Sesso in macchina: ora si rischia la galera! Riaperto un caso.

La Corte di Cassazione ha preso un provvedimento, che farà ribollire gli animi di molti: tre anni di galera per chi è beccato a fare sesso, pomiciare o toccarsi in macchina. Insomma, è arrivata una ventata di rigido proibizionismo per i nostri sfoghi ormonali.
Sicuramente, si provvederà a rimuovere o eludere l’ostacolo: come può un adolescente o chi per lui sfuggire al rito che da sempre accompagna le avventure degli italiani? Chi di noi, infatti, non si è mai trovato in certe situazioni? Insomma, la Corte ha davvero esagerato.

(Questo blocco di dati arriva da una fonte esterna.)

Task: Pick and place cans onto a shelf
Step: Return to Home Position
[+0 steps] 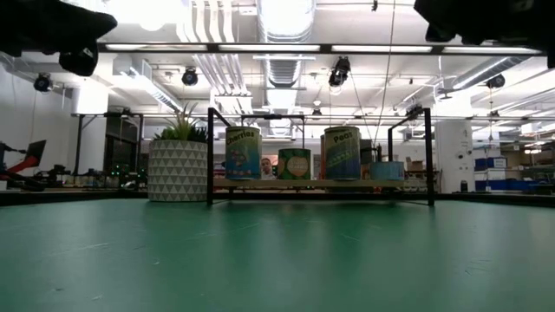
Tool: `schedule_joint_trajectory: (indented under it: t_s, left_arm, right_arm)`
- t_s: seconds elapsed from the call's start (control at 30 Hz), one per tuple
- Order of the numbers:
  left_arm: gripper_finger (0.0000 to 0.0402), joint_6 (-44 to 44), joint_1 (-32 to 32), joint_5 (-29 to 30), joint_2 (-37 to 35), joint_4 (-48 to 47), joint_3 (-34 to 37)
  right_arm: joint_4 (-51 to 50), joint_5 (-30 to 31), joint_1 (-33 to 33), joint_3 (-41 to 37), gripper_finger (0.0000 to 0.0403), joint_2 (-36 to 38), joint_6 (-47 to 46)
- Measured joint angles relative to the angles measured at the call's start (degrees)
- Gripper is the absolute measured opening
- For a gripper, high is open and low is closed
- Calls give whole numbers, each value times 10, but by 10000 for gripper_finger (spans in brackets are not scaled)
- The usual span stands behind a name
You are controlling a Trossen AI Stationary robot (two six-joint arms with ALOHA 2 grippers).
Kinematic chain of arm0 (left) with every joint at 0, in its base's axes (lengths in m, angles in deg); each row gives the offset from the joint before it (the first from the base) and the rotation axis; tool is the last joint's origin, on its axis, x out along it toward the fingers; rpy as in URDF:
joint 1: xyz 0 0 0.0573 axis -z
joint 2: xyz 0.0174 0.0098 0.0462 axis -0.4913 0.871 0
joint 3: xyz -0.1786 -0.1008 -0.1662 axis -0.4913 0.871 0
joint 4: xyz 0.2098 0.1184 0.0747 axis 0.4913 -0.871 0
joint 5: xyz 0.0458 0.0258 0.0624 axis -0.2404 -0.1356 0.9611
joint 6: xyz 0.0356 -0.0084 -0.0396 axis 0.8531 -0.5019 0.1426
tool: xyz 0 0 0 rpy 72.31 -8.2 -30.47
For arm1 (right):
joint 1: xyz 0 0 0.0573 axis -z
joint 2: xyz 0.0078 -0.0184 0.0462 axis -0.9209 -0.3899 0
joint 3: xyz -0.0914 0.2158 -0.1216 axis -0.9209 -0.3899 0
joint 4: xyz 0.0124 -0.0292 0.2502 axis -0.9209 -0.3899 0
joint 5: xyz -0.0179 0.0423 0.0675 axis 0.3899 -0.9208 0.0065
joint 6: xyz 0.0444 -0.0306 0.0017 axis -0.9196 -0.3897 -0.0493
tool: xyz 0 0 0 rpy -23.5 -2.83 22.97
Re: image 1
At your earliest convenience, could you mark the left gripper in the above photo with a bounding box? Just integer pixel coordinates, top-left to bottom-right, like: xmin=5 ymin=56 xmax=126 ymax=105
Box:
xmin=16 ymin=0 xmax=118 ymax=77

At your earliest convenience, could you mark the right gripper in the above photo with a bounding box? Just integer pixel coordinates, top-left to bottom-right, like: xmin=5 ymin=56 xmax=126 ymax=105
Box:
xmin=414 ymin=0 xmax=548 ymax=49

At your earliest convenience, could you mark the light blue short can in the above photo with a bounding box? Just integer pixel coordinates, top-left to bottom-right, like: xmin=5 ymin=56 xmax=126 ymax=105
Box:
xmin=369 ymin=161 xmax=406 ymax=181

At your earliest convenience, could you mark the Peas label tin can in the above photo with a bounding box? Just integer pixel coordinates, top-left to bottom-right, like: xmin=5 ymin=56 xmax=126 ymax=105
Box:
xmin=324 ymin=125 xmax=362 ymax=180

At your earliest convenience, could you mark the orange red label tin can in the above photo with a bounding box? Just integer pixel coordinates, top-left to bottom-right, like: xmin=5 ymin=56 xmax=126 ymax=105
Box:
xmin=319 ymin=133 xmax=327 ymax=180

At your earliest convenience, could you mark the Cherries label tin can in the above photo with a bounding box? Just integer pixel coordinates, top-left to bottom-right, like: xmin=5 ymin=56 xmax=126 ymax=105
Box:
xmin=225 ymin=126 xmax=263 ymax=180

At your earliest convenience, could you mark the green label tin can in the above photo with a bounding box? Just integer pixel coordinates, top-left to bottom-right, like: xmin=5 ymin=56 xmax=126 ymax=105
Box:
xmin=277 ymin=147 xmax=312 ymax=180

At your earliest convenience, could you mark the black ceiling spotlight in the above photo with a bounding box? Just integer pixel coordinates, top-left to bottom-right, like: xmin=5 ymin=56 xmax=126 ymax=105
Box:
xmin=485 ymin=73 xmax=506 ymax=90
xmin=180 ymin=68 xmax=199 ymax=87
xmin=33 ymin=72 xmax=53 ymax=93
xmin=328 ymin=55 xmax=351 ymax=88

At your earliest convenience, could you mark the white round column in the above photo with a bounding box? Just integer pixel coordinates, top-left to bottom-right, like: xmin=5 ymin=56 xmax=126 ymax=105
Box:
xmin=434 ymin=120 xmax=476 ymax=194

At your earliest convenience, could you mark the black background monitor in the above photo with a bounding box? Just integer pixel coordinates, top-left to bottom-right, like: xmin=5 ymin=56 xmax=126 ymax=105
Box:
xmin=23 ymin=139 xmax=48 ymax=162

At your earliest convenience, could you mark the green succulent plant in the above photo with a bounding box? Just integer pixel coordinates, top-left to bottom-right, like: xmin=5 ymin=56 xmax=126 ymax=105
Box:
xmin=153 ymin=102 xmax=208 ymax=143

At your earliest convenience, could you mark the blue storage bin rack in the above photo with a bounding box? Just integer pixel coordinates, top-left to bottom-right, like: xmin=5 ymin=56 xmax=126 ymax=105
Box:
xmin=474 ymin=155 xmax=555 ymax=192

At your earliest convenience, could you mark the white triangle-pattern plant pot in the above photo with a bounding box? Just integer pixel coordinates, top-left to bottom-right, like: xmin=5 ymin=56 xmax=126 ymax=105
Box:
xmin=147 ymin=139 xmax=209 ymax=203

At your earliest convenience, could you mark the person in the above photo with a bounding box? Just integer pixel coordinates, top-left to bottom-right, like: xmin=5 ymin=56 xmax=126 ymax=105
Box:
xmin=259 ymin=157 xmax=278 ymax=181

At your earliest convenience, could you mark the green table mat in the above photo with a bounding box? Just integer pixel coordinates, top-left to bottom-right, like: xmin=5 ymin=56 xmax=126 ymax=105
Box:
xmin=0 ymin=198 xmax=555 ymax=312

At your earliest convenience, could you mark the black overhead frame bar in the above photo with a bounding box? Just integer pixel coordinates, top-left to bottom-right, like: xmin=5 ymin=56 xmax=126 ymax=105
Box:
xmin=97 ymin=42 xmax=546 ymax=56

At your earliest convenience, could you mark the black background frame stand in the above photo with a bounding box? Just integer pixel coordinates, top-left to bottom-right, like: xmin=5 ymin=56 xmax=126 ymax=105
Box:
xmin=71 ymin=111 xmax=145 ymax=179

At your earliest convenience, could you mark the black metal table frame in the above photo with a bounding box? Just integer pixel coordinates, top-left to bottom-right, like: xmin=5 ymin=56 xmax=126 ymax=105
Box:
xmin=0 ymin=186 xmax=555 ymax=208

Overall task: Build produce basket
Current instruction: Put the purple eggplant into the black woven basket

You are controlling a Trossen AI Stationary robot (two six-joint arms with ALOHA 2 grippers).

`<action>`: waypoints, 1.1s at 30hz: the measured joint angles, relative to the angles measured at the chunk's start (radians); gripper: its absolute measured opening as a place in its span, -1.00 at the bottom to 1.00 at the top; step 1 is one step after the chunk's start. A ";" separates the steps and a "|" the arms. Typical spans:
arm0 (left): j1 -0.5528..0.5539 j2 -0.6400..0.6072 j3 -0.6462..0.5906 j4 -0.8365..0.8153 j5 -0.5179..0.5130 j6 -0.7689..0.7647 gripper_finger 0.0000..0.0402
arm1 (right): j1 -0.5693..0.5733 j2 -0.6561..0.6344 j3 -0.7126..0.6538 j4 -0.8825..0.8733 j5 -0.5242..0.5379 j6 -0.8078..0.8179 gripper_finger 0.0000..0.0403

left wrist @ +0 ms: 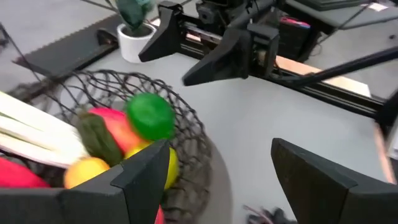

E le reazioni non si faranno certo attendere, anche perchè la Corte fa veramente sul serio: ha riaperto il caso di due ragazzi che “ginnasticando” in macchina, vicino ad una discoteca verso le tre di notte, vennero beccati dalla polizia. La loro risposta “Non facciamo nulla di male, non siamo né i primi né gli ultimi che fanno certe cose!” sarà quella di molti altri.
Nonostante il Tribunale di Arezzo li avesse assolti attribuendo un eccesso di ingenuità ai due, scampati alla reclusione, oggi la Procura ha fatto ricorso e tutto si è ribaltato, con la seguente motivazione “Rientra nella più comune nozione che il compiere atti sessuali in luogo pubblico o aperto al pubblico costituisca un’offesa al pudore”.
Inoltre, è stato aggiunto: “Il fatto, sia pure alle 3 di notte, avvenne nel parcheggio illuminato antistante il locale notturno e davanti a più persone che attorniavano la vettura per assistere allo spettacolo”.
Le intenzioni sono serie. Non si scherza, almeno così sembra!